5 thoughts on “Selfishness and meeting people

  1. En maillot aux élastiques un peu détendu, avec un bonnet ridicule sur le crâne, et vraiment VRAIMENT pas à mon avantage!🙂

    En première année bis à l’unif, je me suis inscrite dans l’équipe (non mixte à l’époque) de Water Polo de l’UCL. L’année suivante, j’ai rempilé, et j’ai de suite remarqué parmi les nouveaux joueurs un gars très très à mon goût, autant sur l’humour et les intérêts communs que physiquement (de l’avantage des rencontres en piscine: on peut “juger sur pièce”, mais… On se fait aussi juger!).
    A l’époque, on était tous les deux impliqués dans des relations (la mienne battait déjà de l’aile, c’était plus une question d’habitude qu’autre chose, j’ai d’ailleurs rompu deux mois plus tard), donc il ne s’est rien passé pendant toute l’année, si ce n’est qu’on s’entendait vraiment bien, comme on s’entendait bien avec les autres membres de l’équipe.

    Puis avec quelques autres membres de l’équipe, on a pris l’habitude de faire un footing les jours sans entrainement, pour travailler l’endurance. Petit à petit, la motivation des autres membres c’est un peu essouffler, du coup on courait ensemble, tout en papotant sur nos goûts musicaux et cinéma.

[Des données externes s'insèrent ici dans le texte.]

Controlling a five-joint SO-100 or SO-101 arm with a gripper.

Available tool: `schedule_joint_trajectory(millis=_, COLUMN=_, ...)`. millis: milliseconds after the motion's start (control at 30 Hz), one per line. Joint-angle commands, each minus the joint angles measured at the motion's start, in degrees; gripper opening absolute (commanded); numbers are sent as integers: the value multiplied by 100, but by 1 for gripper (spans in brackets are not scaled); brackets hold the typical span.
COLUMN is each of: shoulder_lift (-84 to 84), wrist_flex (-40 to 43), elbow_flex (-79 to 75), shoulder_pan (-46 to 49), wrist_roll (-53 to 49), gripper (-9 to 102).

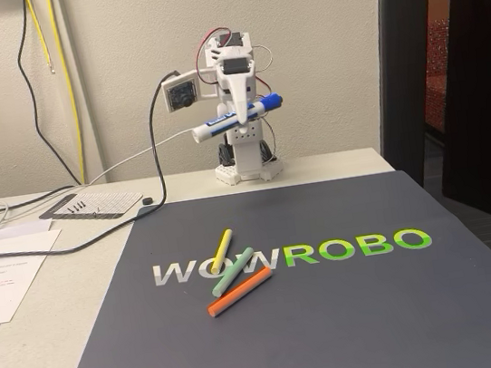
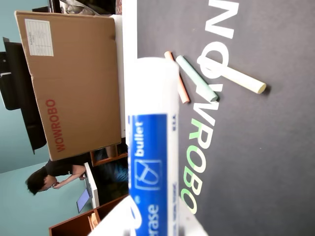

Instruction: Pick up the blue marker.

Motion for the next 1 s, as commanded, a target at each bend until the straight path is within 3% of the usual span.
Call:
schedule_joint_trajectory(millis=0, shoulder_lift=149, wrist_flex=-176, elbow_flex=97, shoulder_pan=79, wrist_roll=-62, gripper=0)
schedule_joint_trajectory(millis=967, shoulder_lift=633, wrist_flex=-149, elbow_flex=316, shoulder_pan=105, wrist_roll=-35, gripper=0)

Plusieurs fois, je suis allée chez lui à la fin du footing (donc rouge, essoufflée et suante!) pour lui emprunter un cd ou un dvd, toujours en tout bien tout honneur! (ok, maintenant je me rends compte que j’étais plus motivée à passer du temps avec lui, plutôt que d’améliorer mes performances!😀 ).

    A un bbq entre potes la fin de l’année, il a “innocemment” placé dans la conversation que “au fait, ça fait un petit moment qu’il n’est plus avec sa copine…”. Depuis, ça fait 8 ans qu’on est ensemble (enfin, en oubliant les quelques mois pendant lesquels il a rompu avant de revenir vers moi tout contrit).

  2. Moi aussi, c’est une histoire un peu abracadabrantesque…
    Nous traînions dans le même milieu, assez fermé, du GN et de la taverne médiévale de Paris, sans jamais nous être croisés (lui au bar, moi sur la piste de danse). Et puis, on nous a mis en relation sur une organisation de GN car j’étais au scénario et lui aux gros sous.
    Nous sortions tous les deux de relations difficiles et, surtout, nous avions tous les deux une sale réputation (oui, on couchait à droite à gauche), du coup on se faisait un peu (beaucoup !) regarder en coin, mais il ne se passait rien.

    On parlait beaucoup sur msn (là, tu vois que c’est vieux) de musique, d’histoire familiale, de voyages, etc. Et puis il a fini par décider qu’il partirait à Londres faire de la musique pour échapper au climat pesant. La veille de son départ, libéré chacun de son coup du moment, on s’est embrassés… et il est parti.
    On a passé huit mois dans l’Eurostar entre Paris et Londres. Sept ans et demi plus tard, on est mariés et parents.

  3. Aussi cliché que cela puisse sonner, je suis persuadée que l’amour arrive quand on ne s’y attend pas et souvent pas dans les conditions parfaites que l’on souhaite.

    Pour ma/notre part, c’est assez banal : on faisait partie du même cercle d’amis, il m’a un peu tourné autour, je n’ai strictement rien grillé (je collectionne les pires répliques aux déclarations d’amour). J’ai accepté sans trop savoir pourquoi et quelques mois plus tard…je suis partie faire mes études à Bristol. Mais à mon retour, on a rempilé pour 7 ans. On entre dans la 8ème, ce qui me fait bizarre car je n’ai que 27 ans.